ビンテージ沼の前で - Coleman 200A クリスマス

へり

2024年12月10日 20:36

 7歳の初キャンプが起点だとすれば、今年でキャンプ歴46年という計算になる。これまで、キャンプに飽きたり、再開したりを繰り返し、様々なアウトドア用品を購入してきた。



 MSRで道具を統一していた時代もある。次々に発売されるIGT関連製品を、次々に買い揃えるスノーピーカーだった時代もある。割高な国内代理店を避け、欧州のショップと直接取引してテントを買い揃えていた時代もある。

 その中にあっても自分はビンテージのコールマンにハマる事は無いと確信していたのだが、今年の3月にガソリンランタン200Aを自力でオーバーホール、構造を理解して、念の為に消耗品のストックを揃えたところ、細かいパーツの違いが気になりだし、今更ながら収集癖に火が付いてしまった、、、(汗)

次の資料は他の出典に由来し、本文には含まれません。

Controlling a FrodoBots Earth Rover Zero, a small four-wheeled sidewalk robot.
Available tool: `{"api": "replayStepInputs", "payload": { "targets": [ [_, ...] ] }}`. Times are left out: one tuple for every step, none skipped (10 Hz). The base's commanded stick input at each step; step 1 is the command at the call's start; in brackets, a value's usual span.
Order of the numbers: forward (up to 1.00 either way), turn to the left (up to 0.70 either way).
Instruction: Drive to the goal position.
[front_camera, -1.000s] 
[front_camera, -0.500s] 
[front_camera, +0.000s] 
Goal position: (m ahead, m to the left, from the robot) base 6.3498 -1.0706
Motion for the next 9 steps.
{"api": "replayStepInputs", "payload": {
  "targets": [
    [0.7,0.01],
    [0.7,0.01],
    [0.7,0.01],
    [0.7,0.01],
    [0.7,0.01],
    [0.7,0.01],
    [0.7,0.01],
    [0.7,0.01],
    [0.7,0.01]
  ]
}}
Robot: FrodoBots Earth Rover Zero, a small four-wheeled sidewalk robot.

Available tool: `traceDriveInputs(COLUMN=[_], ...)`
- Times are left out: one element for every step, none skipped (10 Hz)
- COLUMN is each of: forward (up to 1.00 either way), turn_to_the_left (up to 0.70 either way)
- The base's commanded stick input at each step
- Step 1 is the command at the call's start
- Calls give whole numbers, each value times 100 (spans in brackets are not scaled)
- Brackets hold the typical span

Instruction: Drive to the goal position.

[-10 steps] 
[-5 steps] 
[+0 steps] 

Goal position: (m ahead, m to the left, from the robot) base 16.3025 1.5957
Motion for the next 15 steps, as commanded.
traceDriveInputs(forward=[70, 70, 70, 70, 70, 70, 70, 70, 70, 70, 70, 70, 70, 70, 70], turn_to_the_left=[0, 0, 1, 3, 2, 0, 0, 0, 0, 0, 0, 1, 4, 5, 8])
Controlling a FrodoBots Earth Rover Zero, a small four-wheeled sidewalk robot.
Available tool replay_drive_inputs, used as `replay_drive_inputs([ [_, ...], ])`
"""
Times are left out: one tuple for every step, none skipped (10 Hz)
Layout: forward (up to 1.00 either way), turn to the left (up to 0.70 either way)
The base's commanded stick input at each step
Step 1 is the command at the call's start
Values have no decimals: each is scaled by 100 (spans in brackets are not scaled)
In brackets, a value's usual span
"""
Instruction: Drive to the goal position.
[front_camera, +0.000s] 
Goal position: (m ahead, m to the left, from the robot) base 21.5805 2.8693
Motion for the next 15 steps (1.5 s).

 こうなってしまうともう、止められない、、、2024年は、私のコールマン元年であった。

※過去記事:Coleman 200A オーバーホール


 50年~80年代のコールマンの真鍮パーツ達が、構造がシンプルで修復もできるし、磨けば光るし、この時代にしか無い重厚感にすっかりやられてしまったのである。当面の間、私の収集癖は続くことになるが、最初期の200Aである1951年6月生産の通称クリスマスをコレクションに加えた。






 ベンチレーターが赤、タンクが緑の200Aは1951年6月~12月に生産され、7月、10月は生産が無かったので計5ヶ月間のみ生産されている。そのうち、最初期の6月と8月生産には、コールマンロゴのデカールが貼られず販売されており、クリスマスランタンには、デカール無しとデカール有りが存在する。またその他の主な特徴は下記。


 縦溝のベンチレーターナットと大きなブルーポイント



 ベンチュリが一体化、左右非対称形状のUチューブ



 丸い穴あきのベースプレートと無垢のフレームナット。




 マイナス・スクリュー付きフューエルキャップ、




 白い粉をまぶしたような赤い色と、横長のベイル穴を持つ前期形状のハイベンチレーター。



 サンシャインマーク入りのパイレックス・グローブと鉄製のカラー、「After Mantles」複数形が標記されたダイヤル。


 タンクの外観はカラーと当たる部分の塗装が剥げているが、それ以外はとても綺麗。





 1951年のオリジナルパーツをよく残している個体であると思う。部品の素材や形状は、長い200Aの歴史の中で、時代によって移り変わっていく。200Aが奥深く興味のそそられるポイントでもある。


 このあたりの部品詳細は、ナチュログに悪魔的な製品知識を持つ方のブログがあって、参考にさせて頂いています。「シンプルマン



 前のオーナーは時代の味を重視したのか、フレームは錆たまま放置されており、タンク内もぽつぽつと赤錆があった。
 







 錆取り剤は強い薬品なので、できるだけ使いたくないが、錆が進んでいきそうなので、一回だけ錆取りと錆防止処理を行う事にした。タンクからメインバルブを外す緊張の瞬間。バルブをバイスに挟んで、タンクを廻す。



 バルブAssyがタンクと固着して外せない個体はメンテ不可能だ。200Aを購入する時の最も大切なポイントは、ここが外せる個体かどうか、それとチェックバルブが舐めていないかどうか。この2点が分解できる個体なら、いくらでも修理が可能だと思う。


 10倍程度に希釈した花咲かGをタンクに入れ8時間程度放置する。


 
 その他、フレームと真鍮部品も同じく花咲かGに漬け込み。








 フレームの錆は綺麗に落ちた。その他真鍮部品達もピカピカに。






 タンクの中もピカピカ




 初の火入れ、長時間の稼働はさせてないけど、とりあえず数分の燃焼は問題無く、明るく点灯。73年前の製品が、なんら新品のランタンと変わる事無くその役割を果たす姿を眺め、ただ一人、暗いガレージでノスタルジックな気分に浸るのであった。

 うん、次のキャンプはこの子に照らしてもらおう。







 この後、1962年3月生産のバーガンディ最終型(右)も入手しており、1952年のブラックバンド初期型も良品見付け次第コレクションに加えたい。






 探したらすぐ出会えるランタンと、待ってもなかなか現れないランタンと、市場はいろいろ。
 「ビンテージは出会い次第である」

 この言葉が、今はよく理解できるのであった。